Now the Consumer Product Safety Commission, with voluntary compliance from the Window Covering Safety Council (yes, there is one), is recalling 50 million roll-up window coverings, including blinds and Roman shades. Eight children have reportedly died in the past 10 years from getting their necks wrapped up in cords related to blinds and shades.

Presumably the Window Covering Safety Council (WCSC) is doing this because it figures that a recall is cheaper than a flood of lawsuits, and at least some of its industry members will survive the hit, even in a bad economy. Large-scale manufacturers may be in a position to do so. But this move could be a death blow for some smaller manufacturers, as well as for the low-margin window-covering retailers who are struggling to remain in business throughout the recession. Wal-Mart will hardly notice having empty shelves, at least for a few weeks, where the roll-up window coverings used to be.
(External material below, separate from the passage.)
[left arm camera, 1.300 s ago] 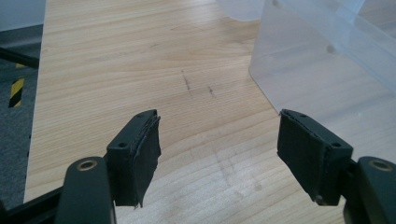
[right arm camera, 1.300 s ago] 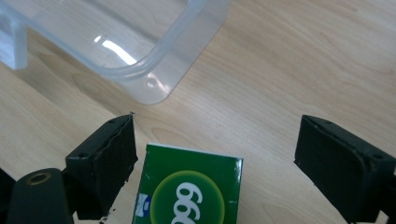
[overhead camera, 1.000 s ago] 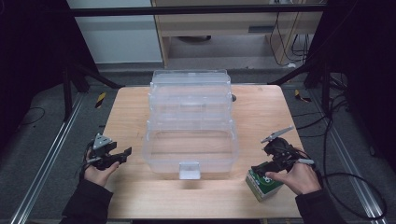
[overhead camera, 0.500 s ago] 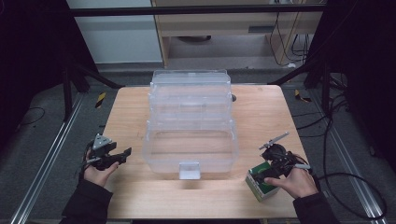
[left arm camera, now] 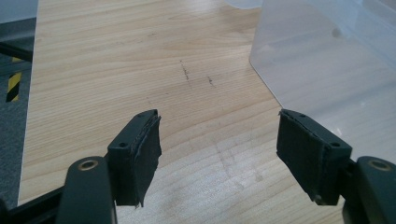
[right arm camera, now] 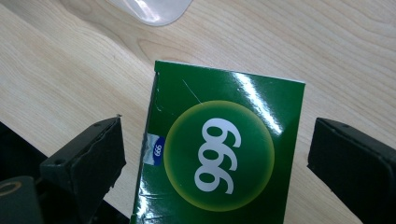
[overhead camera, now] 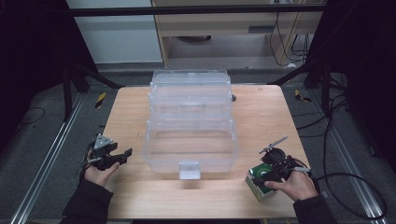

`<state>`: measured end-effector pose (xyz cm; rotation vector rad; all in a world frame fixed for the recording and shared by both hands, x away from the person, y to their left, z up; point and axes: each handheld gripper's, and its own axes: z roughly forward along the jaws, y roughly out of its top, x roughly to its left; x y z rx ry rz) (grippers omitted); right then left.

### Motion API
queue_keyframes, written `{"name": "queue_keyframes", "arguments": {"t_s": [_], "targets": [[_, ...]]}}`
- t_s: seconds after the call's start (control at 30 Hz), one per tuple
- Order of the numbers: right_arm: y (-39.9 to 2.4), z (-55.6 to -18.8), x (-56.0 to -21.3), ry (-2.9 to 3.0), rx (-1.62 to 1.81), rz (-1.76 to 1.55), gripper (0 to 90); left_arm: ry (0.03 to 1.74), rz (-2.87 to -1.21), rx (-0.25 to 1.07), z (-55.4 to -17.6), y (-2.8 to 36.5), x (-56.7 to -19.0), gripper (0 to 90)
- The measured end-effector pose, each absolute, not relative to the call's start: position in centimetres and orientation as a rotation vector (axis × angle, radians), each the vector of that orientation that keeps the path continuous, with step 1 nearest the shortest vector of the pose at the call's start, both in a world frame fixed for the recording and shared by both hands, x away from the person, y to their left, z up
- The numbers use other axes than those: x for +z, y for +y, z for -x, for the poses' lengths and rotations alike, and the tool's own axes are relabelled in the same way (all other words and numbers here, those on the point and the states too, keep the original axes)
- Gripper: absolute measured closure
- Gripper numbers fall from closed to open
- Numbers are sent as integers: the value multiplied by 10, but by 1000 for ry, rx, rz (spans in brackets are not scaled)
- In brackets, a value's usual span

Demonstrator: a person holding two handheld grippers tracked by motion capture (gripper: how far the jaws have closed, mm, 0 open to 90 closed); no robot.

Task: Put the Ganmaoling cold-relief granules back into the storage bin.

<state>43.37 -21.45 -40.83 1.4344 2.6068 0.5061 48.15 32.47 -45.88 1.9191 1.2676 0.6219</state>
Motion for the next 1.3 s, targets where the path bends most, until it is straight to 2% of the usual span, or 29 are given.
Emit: {"name": "queue_keyframes", "arguments": {"t_s": [0.5, 0.87, 1.3], "targets": [[-214, -436, -417, 2634, 456, -1444, 45, 1262, -1927, 616, -482, 324, -460, 295], [-213, -438, -422, 2652, 420, -1460, 101, 1261, -1931, 612, -482, 324, -460, 295], [-213, -441, -423, 2670, 388, -1476, 119, 1258, -1934, 610, -482, 324, -460, 296]]}}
But suppose department-store retailers decide to offer refunds or exchanges on “unsafe” blinds and shades. Trying to follow suit would represent a business-killing cash hemorrhage for many specialty retailers.

The WCSC helpfully advises consumers to improve their window-covering safety posture by installing “only cordless window coverings in homes with young children.” We are informed that blinds and shades manufactured after 2001 are safer than those made before 2001; but as one whose home is fitted with nothing but window coverings manufactured after 2001, I can assure you that these newer items still have cords all over them. There are, of course, cordless blinds and shades on the market, but they cost substantially more than their serviceable and attractive cord-operated counterparts.

And that is precisely my point. Perhaps public demand for cheap blinds will restore the standard cord-infested ones to the shelves after the echoes of this recall have faded. The public may not respond to the recall in great numbers anyway. But to the extent that retailers choose to make only more expensive blinds available, and to the extent that fewer manufacturers and retailers are able to remain in business through a recall that imposes unrecoverable costs, the price of window coverings will go up for all consumers while choice will go down. This seems like a small thing – until we realize that every industry we buy from is affected by the same regulatory zeal. It all adds up; it makes it harder for businesses to remain viable; and you are paying the freight.